“Putting both siblings, who often disagreed in their lives, on equal footing in the healthcare directive, was asking for trouble.” Carolyn Rosenblatt, Esq.
As Final Exit Network’s Surrogate Consultant, people often ask me about the wisdom of naming two people as co-surrogates in their advance directive. There are many reasons why this is not a good idea, even though people are confident their children would be perfect candidates in the co-surrogate roles.
The first question to ask is, can you legally choose more than one surrogate? You are always free to choose one surrogate, and in some states, you are allowed to pick more than one, such as choosing your two children or your spouse and child as co-surrogates. However, I caution you to check your individual state because there may be a prohibition against choosing more than one surrogate or power-of-attorney for healthcare. The laws in each state vary, so make sure it’s even possible before you set yourself up for a problem that legally should not exist.
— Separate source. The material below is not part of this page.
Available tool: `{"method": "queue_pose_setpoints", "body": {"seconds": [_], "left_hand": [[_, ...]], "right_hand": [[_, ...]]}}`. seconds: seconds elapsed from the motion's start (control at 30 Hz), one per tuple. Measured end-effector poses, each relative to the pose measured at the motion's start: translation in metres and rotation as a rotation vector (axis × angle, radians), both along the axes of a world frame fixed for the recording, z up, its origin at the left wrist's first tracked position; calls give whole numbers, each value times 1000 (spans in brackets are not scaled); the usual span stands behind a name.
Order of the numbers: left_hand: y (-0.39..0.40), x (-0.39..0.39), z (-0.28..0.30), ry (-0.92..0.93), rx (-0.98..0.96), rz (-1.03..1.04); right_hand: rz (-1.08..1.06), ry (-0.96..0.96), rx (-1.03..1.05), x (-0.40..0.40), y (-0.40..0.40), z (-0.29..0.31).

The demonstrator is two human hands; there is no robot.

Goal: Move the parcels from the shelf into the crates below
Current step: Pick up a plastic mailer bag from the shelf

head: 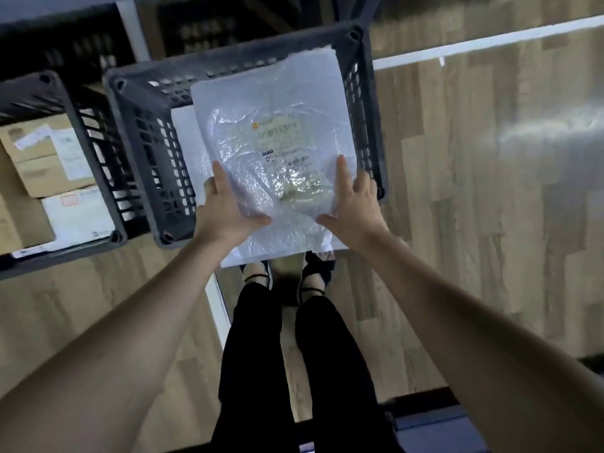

For example, in Massachusetts, the law states, “Every competent adult shall have the right to appoint a healthcare agent by executing a healthcare proxy.” Most legal professionals interpret that wording to mean you can only appoint a single person.
You can, however, name any number of alternate healthcare agents, but again, in many states, you can only have one primary surrogate.
If you get past that hurdle, understand that medical practitioners prefer ONE person making your healthcare decisions. Staff wants one decision-maker because it’s more efficient in an emergency. The other reason is that if two people are in charge, there is always room for disagreement, and they could give conflicting medical instructions. It gets too confusing and cumbersome when medical staff has to track down and consult with two or more people, even if the surrogates are on the same page regarding treatment.
Medical teams need answers and don’t have time to locate two or more surrogates or wade through family disputes.
People often fear that if they don’t name both or all their children as their surrogates, one or more of them will be disappointed or hurt. It is more likely that while your children love you, they would rather not make life-or-death decisions for you. It would be better to have that conversation with them long before anyone is called upon to follow your Advance Directive and be uncomfortable or reluctant to act.
It would be best if you had an alternate, and you could certainly have the second child in that role. If they are close sibs, they can collaborate and be in on all conversations with you, so there is no question about what you want if, for some reason, #1 is not available, and #2 has to step in. They may want to talk between themselves and decide who they think is the best choice as the primary advocate.
The most important goal is to choose a strong surrogate who will carry out your wishes.
Here are some traits to look for when selecting an effective surrogate.
If you have a hard time deciding which person to choose, there is a helpful tool from the American Bar Association. It lists the qualifications of a suitable surrogate, and you can compare the two or three people you are considering and see how they measure up. You may find some surprising answers in weighing your potential choices, but it should help you winnow out the less qualified candidates.
Another question to consider about appointing your children as surrogates: Is one better equipped emotionally, more reliable, or more medically knowledgeable?
If I had to choose between a son who is an artist and a daughter who is a nurse, I would go with the nurse every time. I would put the artistic son in charge of writing my eulogy or planning an incredible Celebration of Life after I am gone. I think most people would.
In an article published in AgingCare.com, Attorney Carolyn Rosenblatt explained why having one surrogate is best and how to choose. She described her two children and said that all other things being equal, one was always late, so she decided to appoint the always on-time and more reliable child – it had nothing to do with favoritism. She reasoned, “If a doctor wanted to call a meeting at 2 p.m. to discuss what to do about me in a coma, I’d want the decision-maker to show up on time.”
The proverb that “two heads are better than one” does not apply here because most professionals think having more than one healthcare surrogate is a bad idea. In fact, I have not read anything that suggests otherwise. When you are incapacitated, the last thing you need is a debate about treatment options among your surrogates or loved ones.
The best practice is to choose two people, but name one as the primary and the other as the alternate. This process will help ensure that one or the other (not both together) will carry out your treatment goals. This choice will help ensure that your end-of-life wishes are honored without unnecessary bedside conflict or confusion.